Specifically, as shown in fig. 1, in the present embodiment, the orthographic projection of the touch electrode 31 on the substrate 10 falls within the orthographic projection of the non-light-emitting region 212 of the first electrode 21 on the substrate 10. With such an arrangement, the light-shielding region of the touch electrode 10 can completely fall into the light-shielding region of the non-light-emitting region 212 of the first electrode 21, that is, all incident lights shielded by the touch electrode 10 are incident lights shielded by the non-light-emitting region 212 of the first electrode 21, so that the touch electrode 10 cannot cause extra light shielding, thereby eliminating shielding of the touch electrode 31 on the incident lights and greatly improving transmittance of the display panel.

In another embodiment of the present invention, as shown in fig. 2, the orthographic projection of the non-light-emitting area 212 of the first electrode 21 on the substrate 10 falls within the orthographic projection of the touch electrode 31 on the substrate 10, so that the area of the touch electrode 31 can be set to be larger, the touch effect can be improved, and at the same time, the light-shielding area of the non-light-emitting area 212 of the first electrode 21 can be fully utilized, that is, the transmittance of the display panel can be improved to the maximum extent while the touch effect is ensured. In other embodiments of the present invention, the orthogonal projection of the non-light-emitting region 212 of the first electrode 21 on the substrate 10 and the orthogonal projection of the touch electrode 31 on the substrate 10 may be alternately disposed, and there are other cases such as a certain overlapping area.

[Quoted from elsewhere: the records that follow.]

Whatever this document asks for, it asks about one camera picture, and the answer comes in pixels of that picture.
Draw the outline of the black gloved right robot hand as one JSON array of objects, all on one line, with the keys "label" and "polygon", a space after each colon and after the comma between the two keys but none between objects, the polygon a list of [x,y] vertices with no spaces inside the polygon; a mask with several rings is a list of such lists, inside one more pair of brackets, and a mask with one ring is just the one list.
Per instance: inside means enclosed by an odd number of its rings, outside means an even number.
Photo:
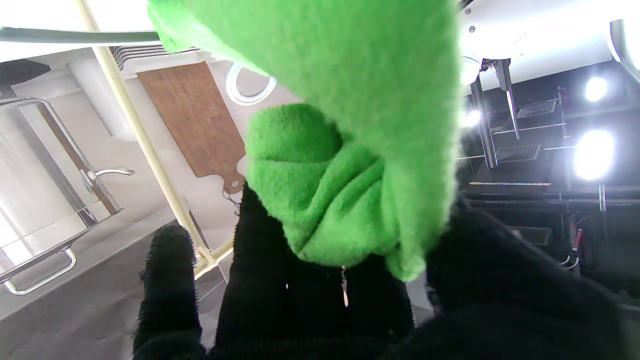
[{"label": "black gloved right robot hand", "polygon": [[458,202],[427,255],[434,317],[416,325],[406,286],[370,256],[342,272],[299,260],[243,191],[230,281],[208,350],[194,251],[158,230],[142,274],[135,360],[631,360],[620,311],[493,216]]}]

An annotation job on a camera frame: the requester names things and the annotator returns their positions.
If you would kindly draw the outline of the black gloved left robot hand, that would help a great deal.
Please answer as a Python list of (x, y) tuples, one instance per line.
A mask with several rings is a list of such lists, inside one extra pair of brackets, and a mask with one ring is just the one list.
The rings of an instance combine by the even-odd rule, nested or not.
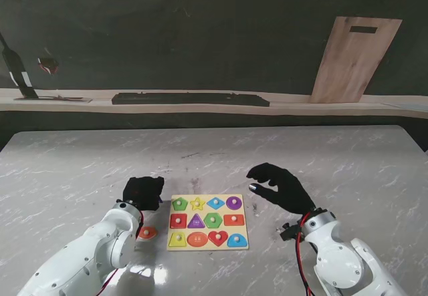
[(165, 179), (161, 176), (132, 177), (128, 179), (122, 192), (122, 200), (140, 211), (156, 211), (162, 203), (161, 193)]

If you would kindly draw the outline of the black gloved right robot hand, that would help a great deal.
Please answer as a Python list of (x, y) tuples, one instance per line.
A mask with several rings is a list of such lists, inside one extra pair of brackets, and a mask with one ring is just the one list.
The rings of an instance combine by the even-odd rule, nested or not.
[(256, 181), (249, 185), (250, 191), (290, 213), (305, 215), (316, 208), (298, 178), (285, 168), (265, 162), (246, 177)]

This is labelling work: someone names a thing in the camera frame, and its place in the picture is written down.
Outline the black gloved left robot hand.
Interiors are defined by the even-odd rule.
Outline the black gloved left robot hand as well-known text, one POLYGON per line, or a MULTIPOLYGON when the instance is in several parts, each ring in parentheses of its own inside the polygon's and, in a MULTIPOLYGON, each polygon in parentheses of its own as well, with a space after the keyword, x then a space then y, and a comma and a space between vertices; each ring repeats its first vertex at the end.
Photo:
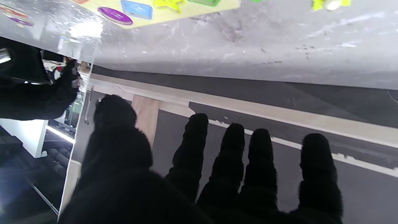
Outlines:
POLYGON ((341 224, 344 203, 330 145, 319 133, 304 137, 303 180, 297 209, 277 205, 277 171, 267 129, 256 129, 243 165, 244 127, 225 131, 208 183, 198 196, 208 131, 206 114, 185 125, 165 177, 151 170, 153 156, 137 115, 123 98, 106 95, 96 105, 94 131, 78 181, 60 224, 341 224))

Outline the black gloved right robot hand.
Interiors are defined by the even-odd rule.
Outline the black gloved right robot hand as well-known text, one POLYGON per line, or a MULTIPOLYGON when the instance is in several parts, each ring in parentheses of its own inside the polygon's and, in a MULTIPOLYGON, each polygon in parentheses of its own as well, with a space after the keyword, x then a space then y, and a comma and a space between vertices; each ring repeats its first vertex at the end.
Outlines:
POLYGON ((53 85, 16 83, 1 75, 0 117, 20 121, 56 119, 75 101, 79 78, 75 59, 68 61, 53 85))

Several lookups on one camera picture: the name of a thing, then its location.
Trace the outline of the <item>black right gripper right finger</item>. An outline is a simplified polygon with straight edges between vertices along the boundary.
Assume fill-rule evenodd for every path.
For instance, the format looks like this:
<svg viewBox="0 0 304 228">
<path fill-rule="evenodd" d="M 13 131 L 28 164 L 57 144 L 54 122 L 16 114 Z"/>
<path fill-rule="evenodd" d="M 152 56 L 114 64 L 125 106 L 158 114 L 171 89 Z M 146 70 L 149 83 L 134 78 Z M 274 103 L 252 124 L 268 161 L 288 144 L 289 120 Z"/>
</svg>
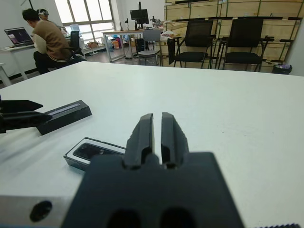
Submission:
<svg viewBox="0 0 304 228">
<path fill-rule="evenodd" d="M 174 115 L 163 112 L 161 118 L 161 158 L 167 166 L 181 166 L 189 153 L 187 138 Z"/>
</svg>

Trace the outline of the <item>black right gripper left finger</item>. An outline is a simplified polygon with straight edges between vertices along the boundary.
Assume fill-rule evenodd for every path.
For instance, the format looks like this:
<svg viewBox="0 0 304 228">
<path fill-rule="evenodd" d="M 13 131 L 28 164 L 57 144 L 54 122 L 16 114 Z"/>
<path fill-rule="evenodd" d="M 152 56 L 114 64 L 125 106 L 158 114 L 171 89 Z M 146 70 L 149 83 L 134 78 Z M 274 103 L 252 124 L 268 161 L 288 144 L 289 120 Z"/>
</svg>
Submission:
<svg viewBox="0 0 304 228">
<path fill-rule="evenodd" d="M 142 116 L 127 141 L 124 154 L 124 165 L 127 168 L 138 168 L 146 157 L 154 153 L 153 114 Z"/>
</svg>

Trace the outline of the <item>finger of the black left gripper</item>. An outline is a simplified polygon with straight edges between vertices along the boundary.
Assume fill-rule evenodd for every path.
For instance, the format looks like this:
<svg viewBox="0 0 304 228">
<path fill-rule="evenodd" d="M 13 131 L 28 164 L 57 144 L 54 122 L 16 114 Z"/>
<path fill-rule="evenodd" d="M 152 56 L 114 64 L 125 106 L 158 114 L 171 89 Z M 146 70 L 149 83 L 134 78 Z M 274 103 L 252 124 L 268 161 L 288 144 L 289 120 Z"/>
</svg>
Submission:
<svg viewBox="0 0 304 228">
<path fill-rule="evenodd" d="M 0 114 L 0 132 L 37 127 L 52 119 L 51 115 L 39 112 L 20 112 Z"/>
<path fill-rule="evenodd" d="M 2 114 L 31 112 L 42 107 L 43 105 L 29 100 L 1 100 Z"/>
</svg>

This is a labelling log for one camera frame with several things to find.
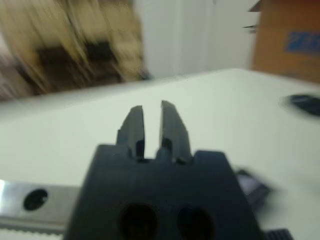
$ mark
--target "blurry background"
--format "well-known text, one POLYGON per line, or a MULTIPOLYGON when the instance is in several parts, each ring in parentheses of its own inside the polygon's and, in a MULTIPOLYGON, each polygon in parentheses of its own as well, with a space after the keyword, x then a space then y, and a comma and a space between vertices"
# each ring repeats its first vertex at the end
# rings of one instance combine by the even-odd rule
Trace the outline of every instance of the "blurry background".
POLYGON ((257 0, 0 0, 2 98, 249 69, 257 0))

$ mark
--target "white table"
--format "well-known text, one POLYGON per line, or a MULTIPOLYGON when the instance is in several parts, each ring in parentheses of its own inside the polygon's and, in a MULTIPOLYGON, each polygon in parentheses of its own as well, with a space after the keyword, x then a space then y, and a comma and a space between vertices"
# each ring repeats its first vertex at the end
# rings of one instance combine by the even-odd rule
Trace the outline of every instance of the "white table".
MULTIPOLYGON (((196 150, 224 151, 277 189, 263 229, 318 239, 320 121, 282 107, 319 86, 246 70, 154 80, 37 97, 0 106, 0 178, 80 186, 100 143, 114 144, 130 108, 144 110, 145 156, 159 146, 161 100, 175 104, 196 150)), ((1 240, 60 239, 0 231, 1 240)))

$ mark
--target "cardboard box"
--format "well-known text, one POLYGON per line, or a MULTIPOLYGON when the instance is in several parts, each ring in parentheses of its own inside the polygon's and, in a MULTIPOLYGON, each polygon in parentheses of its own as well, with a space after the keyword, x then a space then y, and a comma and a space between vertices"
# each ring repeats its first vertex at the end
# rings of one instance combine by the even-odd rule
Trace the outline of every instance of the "cardboard box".
POLYGON ((320 83, 320 0, 260 0, 253 69, 320 83))

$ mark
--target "wall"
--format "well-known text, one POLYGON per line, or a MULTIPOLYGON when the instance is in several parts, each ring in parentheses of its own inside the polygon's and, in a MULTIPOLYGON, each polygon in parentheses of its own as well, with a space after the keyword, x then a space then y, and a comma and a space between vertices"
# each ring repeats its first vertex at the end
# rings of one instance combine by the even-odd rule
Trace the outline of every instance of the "wall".
POLYGON ((135 0, 146 68, 155 78, 212 69, 213 0, 135 0))
POLYGON ((256 34, 243 27, 258 23, 259 13, 248 12, 257 1, 216 0, 212 69, 250 68, 256 34))

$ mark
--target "hole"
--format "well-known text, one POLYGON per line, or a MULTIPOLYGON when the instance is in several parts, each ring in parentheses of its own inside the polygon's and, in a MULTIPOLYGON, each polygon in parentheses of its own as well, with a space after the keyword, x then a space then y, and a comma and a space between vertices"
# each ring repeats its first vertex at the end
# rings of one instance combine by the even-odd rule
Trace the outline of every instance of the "hole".
POLYGON ((26 196, 23 206, 28 211, 41 208, 48 200, 48 193, 43 189, 34 190, 26 196))
POLYGON ((119 226, 126 240, 152 240, 157 232, 157 216, 146 205, 130 205, 121 215, 119 226))
POLYGON ((211 240, 214 236, 214 225, 210 216, 198 207, 182 208, 177 224, 185 240, 211 240))

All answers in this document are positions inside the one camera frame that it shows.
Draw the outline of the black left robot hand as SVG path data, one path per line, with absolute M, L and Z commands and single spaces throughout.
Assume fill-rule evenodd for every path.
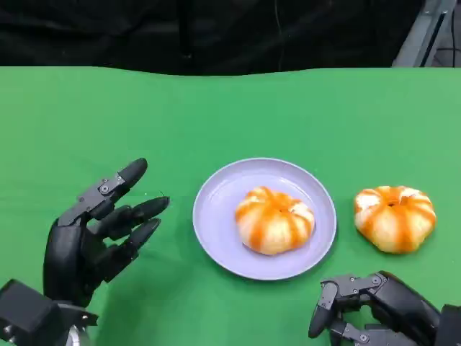
M 87 307 L 95 290 L 110 282 L 137 257 L 161 221 L 168 196 L 117 207 L 117 202 L 146 173 L 148 162 L 136 159 L 77 197 L 53 222 L 45 248 L 43 292 L 55 301 Z

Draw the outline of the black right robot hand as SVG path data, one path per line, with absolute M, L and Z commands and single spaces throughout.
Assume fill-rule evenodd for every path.
M 359 329 L 344 314 L 369 306 L 378 321 Z M 367 277 L 351 274 L 321 281 L 308 337 L 328 330 L 332 345 L 434 345 L 439 310 L 395 275 L 378 271 Z

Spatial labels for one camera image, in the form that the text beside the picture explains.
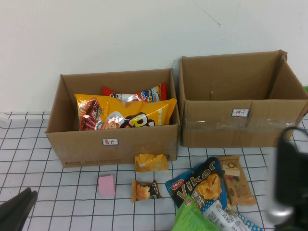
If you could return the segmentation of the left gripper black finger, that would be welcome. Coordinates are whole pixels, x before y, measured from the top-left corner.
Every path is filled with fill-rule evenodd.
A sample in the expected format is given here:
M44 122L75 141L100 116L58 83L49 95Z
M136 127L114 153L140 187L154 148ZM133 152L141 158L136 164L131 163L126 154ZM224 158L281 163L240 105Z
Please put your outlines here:
M38 198L38 192L29 192L23 197L17 208L13 213L13 231L21 231L24 227L25 221L35 205Z
M9 201L0 205L0 230L1 231L13 231L13 213L23 197L27 193L32 192L30 188L26 188L17 196L11 198Z

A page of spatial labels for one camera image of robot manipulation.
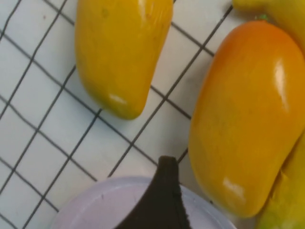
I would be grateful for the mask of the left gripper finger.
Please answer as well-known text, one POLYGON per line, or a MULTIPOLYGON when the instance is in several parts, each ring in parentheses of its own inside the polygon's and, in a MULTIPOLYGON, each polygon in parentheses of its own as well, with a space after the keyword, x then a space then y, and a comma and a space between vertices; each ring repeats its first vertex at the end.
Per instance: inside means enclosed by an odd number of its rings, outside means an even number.
POLYGON ((175 157, 161 156, 145 193, 118 229, 189 229, 175 157))

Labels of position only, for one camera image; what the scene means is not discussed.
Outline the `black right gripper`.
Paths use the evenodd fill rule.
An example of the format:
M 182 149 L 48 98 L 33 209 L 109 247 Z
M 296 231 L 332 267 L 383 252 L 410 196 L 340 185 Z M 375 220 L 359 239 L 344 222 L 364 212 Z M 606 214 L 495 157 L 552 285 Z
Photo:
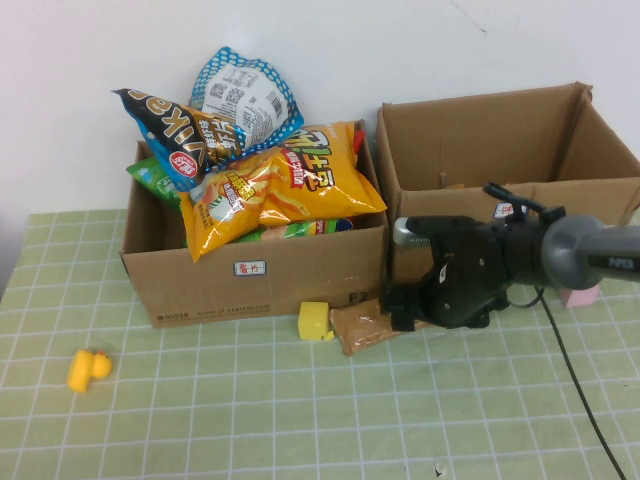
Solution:
M 440 235 L 433 247 L 435 271 L 425 278 L 423 290 L 420 283 L 392 285 L 381 297 L 392 330 L 413 332 L 431 324 L 447 329 L 487 327 L 490 313 L 507 306 L 509 275 L 498 228 L 477 225 Z M 423 312 L 428 322 L 416 314 Z

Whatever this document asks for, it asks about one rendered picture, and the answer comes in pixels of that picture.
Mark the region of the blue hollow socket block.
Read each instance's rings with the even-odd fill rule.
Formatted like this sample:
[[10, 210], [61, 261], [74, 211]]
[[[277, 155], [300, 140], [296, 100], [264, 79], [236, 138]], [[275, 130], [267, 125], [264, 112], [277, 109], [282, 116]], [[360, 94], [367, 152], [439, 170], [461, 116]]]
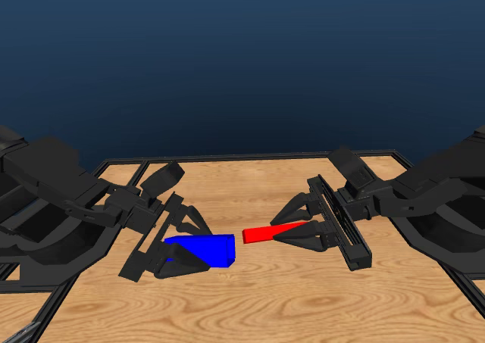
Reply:
[[236, 259], [236, 241], [233, 234], [176, 235], [164, 241], [183, 246], [210, 267], [228, 268]]

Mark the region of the thin red peg bar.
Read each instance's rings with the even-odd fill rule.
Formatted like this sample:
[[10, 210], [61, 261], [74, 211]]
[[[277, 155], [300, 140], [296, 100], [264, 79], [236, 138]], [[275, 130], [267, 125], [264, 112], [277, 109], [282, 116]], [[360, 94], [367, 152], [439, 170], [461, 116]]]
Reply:
[[287, 223], [277, 226], [263, 226], [242, 231], [242, 240], [244, 244], [266, 242], [274, 239], [274, 236], [282, 232], [301, 226], [305, 222]]

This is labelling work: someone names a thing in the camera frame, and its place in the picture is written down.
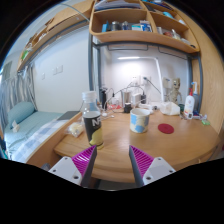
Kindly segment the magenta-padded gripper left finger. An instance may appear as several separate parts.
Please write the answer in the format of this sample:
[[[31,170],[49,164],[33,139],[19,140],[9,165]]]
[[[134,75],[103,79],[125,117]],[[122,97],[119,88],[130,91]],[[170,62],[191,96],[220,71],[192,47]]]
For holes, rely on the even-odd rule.
[[[73,157],[62,157],[49,172],[76,185],[87,187],[96,156],[97,148],[91,146]]]

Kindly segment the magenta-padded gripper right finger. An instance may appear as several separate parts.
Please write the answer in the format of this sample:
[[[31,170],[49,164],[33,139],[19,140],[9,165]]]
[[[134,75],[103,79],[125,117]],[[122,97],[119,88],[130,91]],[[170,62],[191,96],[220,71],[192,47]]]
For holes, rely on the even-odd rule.
[[[175,173],[175,169],[162,157],[152,157],[132,145],[129,146],[129,157],[138,187],[143,187]]]

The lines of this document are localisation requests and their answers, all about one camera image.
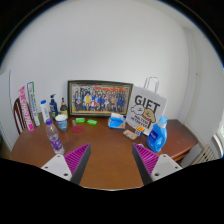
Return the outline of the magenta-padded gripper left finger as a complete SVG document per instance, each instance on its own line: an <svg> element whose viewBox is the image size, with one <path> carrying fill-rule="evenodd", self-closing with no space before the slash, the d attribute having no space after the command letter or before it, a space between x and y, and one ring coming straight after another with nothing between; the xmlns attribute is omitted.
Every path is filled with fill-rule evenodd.
<svg viewBox="0 0 224 224"><path fill-rule="evenodd" d="M55 155L42 169L79 185L90 155L91 145L86 144L66 155Z"/></svg>

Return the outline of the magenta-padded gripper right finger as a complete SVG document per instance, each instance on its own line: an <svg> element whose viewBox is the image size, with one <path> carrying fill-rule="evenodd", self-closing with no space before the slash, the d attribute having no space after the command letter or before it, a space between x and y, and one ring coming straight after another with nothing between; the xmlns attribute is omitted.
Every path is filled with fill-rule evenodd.
<svg viewBox="0 0 224 224"><path fill-rule="evenodd" d="M182 167L167 154L158 155L136 143L132 145L132 154L144 185L150 184L182 169Z"/></svg>

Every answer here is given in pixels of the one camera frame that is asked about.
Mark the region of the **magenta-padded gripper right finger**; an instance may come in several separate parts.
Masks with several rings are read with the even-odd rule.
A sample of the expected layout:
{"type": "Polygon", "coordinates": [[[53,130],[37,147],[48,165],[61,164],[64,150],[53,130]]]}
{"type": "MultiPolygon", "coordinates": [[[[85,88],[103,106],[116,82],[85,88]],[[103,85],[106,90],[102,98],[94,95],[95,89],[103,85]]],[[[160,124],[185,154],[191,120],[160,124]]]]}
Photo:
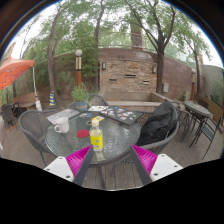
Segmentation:
{"type": "Polygon", "coordinates": [[[147,185],[182,169],[182,166],[166,154],[156,155],[139,146],[132,145],[130,155],[143,185],[147,185]]]}

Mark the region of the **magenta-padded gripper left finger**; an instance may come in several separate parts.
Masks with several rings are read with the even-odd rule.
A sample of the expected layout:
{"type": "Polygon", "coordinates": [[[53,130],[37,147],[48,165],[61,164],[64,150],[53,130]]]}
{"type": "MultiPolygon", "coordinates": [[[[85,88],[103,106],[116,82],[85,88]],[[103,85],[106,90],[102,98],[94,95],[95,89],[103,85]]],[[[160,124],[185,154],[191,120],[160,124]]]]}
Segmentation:
{"type": "Polygon", "coordinates": [[[93,155],[93,146],[89,145],[67,157],[57,157],[45,171],[81,186],[93,155]]]}

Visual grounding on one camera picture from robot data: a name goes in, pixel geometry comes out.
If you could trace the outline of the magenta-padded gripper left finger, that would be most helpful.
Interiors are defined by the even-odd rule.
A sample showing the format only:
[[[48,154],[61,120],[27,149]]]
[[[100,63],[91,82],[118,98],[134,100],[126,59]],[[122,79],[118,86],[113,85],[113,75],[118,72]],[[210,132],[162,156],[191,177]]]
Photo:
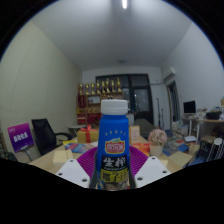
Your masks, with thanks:
[[[95,157],[97,148],[83,153],[78,159],[69,159],[56,173],[57,176],[83,188],[97,188]]]

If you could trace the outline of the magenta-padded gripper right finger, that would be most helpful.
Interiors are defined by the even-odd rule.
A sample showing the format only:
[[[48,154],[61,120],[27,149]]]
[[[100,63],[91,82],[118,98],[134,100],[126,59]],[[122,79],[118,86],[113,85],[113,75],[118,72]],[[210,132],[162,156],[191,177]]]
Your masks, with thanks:
[[[170,175],[170,171],[156,157],[148,157],[135,147],[130,146],[130,188],[141,188]]]

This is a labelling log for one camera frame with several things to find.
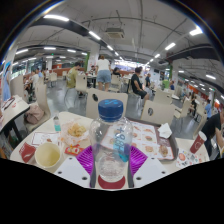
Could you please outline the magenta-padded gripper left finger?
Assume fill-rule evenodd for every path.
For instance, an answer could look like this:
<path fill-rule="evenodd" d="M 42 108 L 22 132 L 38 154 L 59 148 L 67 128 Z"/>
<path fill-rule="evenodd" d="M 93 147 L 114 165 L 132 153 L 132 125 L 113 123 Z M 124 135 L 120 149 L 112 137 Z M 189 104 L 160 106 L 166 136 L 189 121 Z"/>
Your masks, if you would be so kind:
<path fill-rule="evenodd" d="M 76 157 L 66 158 L 54 174 L 76 185 L 89 188 L 93 170 L 94 157 L 92 148 L 88 146 Z"/>

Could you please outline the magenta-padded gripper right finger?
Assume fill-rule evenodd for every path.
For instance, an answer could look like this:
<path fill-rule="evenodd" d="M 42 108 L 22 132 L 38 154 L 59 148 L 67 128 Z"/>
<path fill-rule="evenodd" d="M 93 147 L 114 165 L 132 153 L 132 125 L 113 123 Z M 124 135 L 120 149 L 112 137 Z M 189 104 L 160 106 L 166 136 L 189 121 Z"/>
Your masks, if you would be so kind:
<path fill-rule="evenodd" d="M 138 148 L 131 147 L 130 172 L 133 186 L 143 187 L 167 175 L 167 169 L 154 157 L 148 157 Z"/>

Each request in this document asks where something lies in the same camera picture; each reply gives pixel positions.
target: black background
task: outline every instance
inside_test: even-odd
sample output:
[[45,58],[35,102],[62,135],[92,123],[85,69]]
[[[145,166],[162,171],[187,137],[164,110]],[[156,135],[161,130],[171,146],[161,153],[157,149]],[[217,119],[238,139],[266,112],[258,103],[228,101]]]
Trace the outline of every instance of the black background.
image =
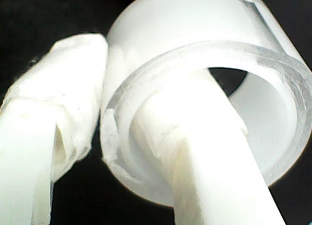
[[[0,96],[31,60],[72,34],[107,34],[134,0],[0,0]],[[312,0],[263,0],[299,53],[312,66]],[[312,146],[270,187],[288,225],[312,220]],[[98,130],[88,157],[54,188],[52,225],[173,225],[173,210],[140,199],[121,186],[101,161]]]

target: white rod
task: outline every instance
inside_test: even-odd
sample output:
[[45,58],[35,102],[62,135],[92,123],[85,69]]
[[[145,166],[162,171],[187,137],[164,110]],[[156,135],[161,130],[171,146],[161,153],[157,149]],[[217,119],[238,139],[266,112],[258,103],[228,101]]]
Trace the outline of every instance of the white rod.
[[177,225],[285,225],[243,121],[207,70],[151,96],[132,131],[172,187]]
[[10,101],[0,115],[0,224],[47,225],[55,119],[44,105]]

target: white cylinder
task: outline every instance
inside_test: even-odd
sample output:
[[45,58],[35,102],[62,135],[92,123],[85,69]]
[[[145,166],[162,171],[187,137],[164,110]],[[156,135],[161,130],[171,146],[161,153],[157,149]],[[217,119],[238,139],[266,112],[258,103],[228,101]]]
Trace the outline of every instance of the white cylinder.
[[173,205],[168,183],[130,132],[133,117],[172,78],[198,69],[249,72],[230,101],[267,185],[300,156],[311,132],[312,75],[262,1],[137,0],[107,40],[103,158],[137,195]]

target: plastic pipe
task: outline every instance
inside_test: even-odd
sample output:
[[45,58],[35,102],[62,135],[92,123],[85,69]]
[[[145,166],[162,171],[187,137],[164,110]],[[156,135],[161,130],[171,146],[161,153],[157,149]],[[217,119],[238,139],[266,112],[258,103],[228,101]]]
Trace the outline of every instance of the plastic pipe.
[[91,148],[107,60],[101,34],[56,42],[7,91],[0,114],[0,224],[50,223],[53,183]]
[[148,98],[131,131],[172,188],[177,225],[285,224],[246,127],[208,70],[175,79]]

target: white plastic tube
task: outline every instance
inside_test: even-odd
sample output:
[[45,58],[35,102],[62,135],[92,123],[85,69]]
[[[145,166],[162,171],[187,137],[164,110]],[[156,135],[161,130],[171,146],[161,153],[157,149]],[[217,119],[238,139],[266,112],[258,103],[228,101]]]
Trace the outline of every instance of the white plastic tube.
[[[103,159],[137,195],[174,204],[154,154],[133,136],[135,114],[164,86],[204,68],[248,72],[229,100],[246,124],[267,185],[300,156],[312,128],[312,74],[261,0],[137,0],[116,19],[107,41]],[[196,112],[199,104],[192,106]]]
[[84,158],[107,60],[101,34],[60,40],[7,91],[0,114],[0,224],[50,223],[51,185]]
[[172,188],[175,224],[285,225],[246,127],[208,70],[148,98],[131,131]]
[[[100,134],[113,174],[137,195],[174,206],[177,223],[194,211],[189,224],[283,224],[261,174],[271,185],[305,147],[312,74],[266,5],[136,0],[107,40]],[[187,80],[214,67],[248,72],[229,97],[232,106],[211,79]]]

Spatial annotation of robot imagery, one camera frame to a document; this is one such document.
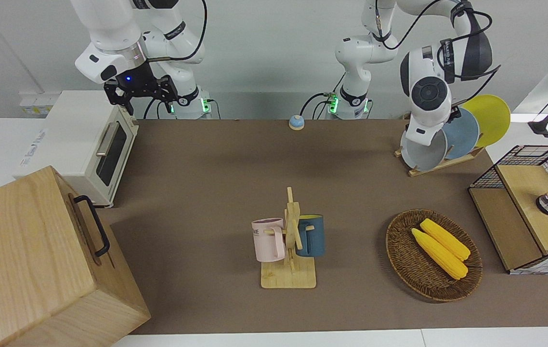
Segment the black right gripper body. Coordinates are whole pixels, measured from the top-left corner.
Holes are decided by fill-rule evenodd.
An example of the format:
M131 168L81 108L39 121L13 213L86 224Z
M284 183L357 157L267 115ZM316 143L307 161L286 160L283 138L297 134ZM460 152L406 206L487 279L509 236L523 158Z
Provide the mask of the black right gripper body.
M169 75L157 78L148 62L111 77L115 66L104 70L104 76L110 77L104 82L104 91L111 105L122 105L125 97L152 97L165 102L165 94L176 94L177 88Z

In one embodiment of the present invention, as shown in fig. 3, an orthogonal projection of the touch electrode 31 on the substrate 10 is annular, and the annular orthogonal projection is disposed outside an orthogonal projection of the light emitting region 211 of the first electrode 21 on the substrate 10. Specifically, in practical applications, the non-light-emitting region 212 of the first electrode 21 is a process margin reserved for the light-emitting region 211, and the light-emitting region 211 is located at a middle portion of the first electrode 21, so that the non-light-emitting region 212 formed by the light-emitting region 211 and the edge of the first electrode 21 at an interval is a generally annular region. Therefore, in the present embodiment, the light blocking region of the non-light emitting region 212 can be effectively used by setting the orthographic projection of the touch electrode 31 on the substrate to be annular, which is convenient for increasing the area of the touch electrode 31.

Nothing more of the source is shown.